Increased mutation frequency in redox-impaired Escherichia coli due to RelA- and RpoS-mediated repression of DNA repair.

Balancing of reducing equivalents is a fundamental issue in bacterial metabolism and metabolic engineering. Mutations in the key metabolic genes ldhA and pflB of Escherichia coli are known to stall anaerobic growth and fermentation due to a buildup of intracellular NADH. We observed that the rate of spontaneous mutation in E. coli BW25113 (DeltaldhA DeltapflB) was an order of magnitude higher than that in wild-type (WT) E. coli BW25113. We hypothesized that the increased mutation frequency was due to an increased NADH/NAD(+) ratio in this strain. Using several redox-impaired strains of E. coli and different redox conditions, we confirmed a significant correlation (P < 0.01) between intracellular-NADH/NAD(+) ratio and mutation frequency.
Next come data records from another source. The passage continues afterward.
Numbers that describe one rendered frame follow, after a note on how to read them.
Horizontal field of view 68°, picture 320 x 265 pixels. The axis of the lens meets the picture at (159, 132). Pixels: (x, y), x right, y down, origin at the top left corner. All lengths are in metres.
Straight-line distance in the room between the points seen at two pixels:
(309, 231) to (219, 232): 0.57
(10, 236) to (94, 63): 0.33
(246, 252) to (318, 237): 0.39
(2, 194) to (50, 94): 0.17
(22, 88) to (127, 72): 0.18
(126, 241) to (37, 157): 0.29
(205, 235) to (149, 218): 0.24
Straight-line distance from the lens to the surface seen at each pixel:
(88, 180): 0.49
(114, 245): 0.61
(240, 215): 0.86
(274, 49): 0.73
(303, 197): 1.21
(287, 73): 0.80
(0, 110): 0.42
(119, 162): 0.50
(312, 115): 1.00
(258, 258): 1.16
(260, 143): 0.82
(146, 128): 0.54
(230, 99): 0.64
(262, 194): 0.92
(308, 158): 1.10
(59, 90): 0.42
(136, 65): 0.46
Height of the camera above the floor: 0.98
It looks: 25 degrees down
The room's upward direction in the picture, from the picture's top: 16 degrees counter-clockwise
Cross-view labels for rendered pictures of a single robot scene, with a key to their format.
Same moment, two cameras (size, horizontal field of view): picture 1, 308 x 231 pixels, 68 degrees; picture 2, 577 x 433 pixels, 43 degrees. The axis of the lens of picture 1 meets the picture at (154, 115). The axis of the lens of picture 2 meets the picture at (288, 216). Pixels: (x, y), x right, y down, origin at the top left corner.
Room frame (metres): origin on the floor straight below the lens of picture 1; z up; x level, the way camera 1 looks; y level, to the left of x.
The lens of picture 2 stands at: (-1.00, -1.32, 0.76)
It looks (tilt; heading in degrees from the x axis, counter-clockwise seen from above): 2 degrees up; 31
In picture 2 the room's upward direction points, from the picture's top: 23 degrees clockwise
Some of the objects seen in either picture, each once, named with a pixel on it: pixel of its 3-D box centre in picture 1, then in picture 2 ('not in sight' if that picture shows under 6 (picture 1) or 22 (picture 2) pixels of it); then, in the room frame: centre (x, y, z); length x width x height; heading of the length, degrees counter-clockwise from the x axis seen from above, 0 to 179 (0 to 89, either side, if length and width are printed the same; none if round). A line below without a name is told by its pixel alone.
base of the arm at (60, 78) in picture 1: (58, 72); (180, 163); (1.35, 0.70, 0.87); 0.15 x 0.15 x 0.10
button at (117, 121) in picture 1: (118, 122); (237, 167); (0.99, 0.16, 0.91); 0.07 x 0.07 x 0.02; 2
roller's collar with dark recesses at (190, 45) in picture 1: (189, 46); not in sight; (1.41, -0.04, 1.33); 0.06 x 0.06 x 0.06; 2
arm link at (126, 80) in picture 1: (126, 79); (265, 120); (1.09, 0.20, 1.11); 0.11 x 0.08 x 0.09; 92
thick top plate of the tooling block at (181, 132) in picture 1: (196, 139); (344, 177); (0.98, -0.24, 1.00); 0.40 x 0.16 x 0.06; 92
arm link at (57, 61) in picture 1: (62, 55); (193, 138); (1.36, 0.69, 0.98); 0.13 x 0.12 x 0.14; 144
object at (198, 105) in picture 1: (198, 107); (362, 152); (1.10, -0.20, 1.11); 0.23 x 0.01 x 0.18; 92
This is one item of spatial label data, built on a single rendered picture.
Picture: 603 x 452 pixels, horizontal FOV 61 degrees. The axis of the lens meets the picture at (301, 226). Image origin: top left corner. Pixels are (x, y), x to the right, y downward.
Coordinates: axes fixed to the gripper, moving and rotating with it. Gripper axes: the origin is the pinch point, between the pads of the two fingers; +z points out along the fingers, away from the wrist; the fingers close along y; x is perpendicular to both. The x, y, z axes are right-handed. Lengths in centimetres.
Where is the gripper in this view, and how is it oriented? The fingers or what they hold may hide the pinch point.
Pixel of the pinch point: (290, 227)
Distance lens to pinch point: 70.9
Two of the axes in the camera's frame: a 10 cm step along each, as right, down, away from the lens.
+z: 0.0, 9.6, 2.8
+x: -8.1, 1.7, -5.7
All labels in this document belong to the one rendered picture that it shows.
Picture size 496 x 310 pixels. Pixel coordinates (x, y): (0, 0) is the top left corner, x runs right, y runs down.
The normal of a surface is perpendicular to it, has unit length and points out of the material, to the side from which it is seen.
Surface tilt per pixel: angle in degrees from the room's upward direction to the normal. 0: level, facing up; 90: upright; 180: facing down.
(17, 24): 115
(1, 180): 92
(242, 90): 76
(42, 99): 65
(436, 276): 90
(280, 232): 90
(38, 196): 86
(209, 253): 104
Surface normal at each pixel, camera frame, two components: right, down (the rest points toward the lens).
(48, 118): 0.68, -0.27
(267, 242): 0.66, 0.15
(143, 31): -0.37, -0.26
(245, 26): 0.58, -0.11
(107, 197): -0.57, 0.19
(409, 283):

To identify the genetic basis for this relationship, whole-genome transcriptional profiles were compared between BW25113 WT and BW25113 (DeltaldhA DeltapflB). This analysis revealed that the genes involved in DNA repair were expressed at significantly lower levels in BW25113 (DeltaldhA DeltapflB). Direct measurements of the extent of DNA repair in BW25113 (DeltaldhA DeltapflB) subjected to UV exposure confirmed that DNA repair was inhibited. To identify a direct link between DNA repair and intracellular-redox ratio, the stringent-response-regulatory gene relA and the global-stress-response-regulatory gene rpoS were deleted. In both cases, the mutation frequencies were restored to BW25113 WT levels.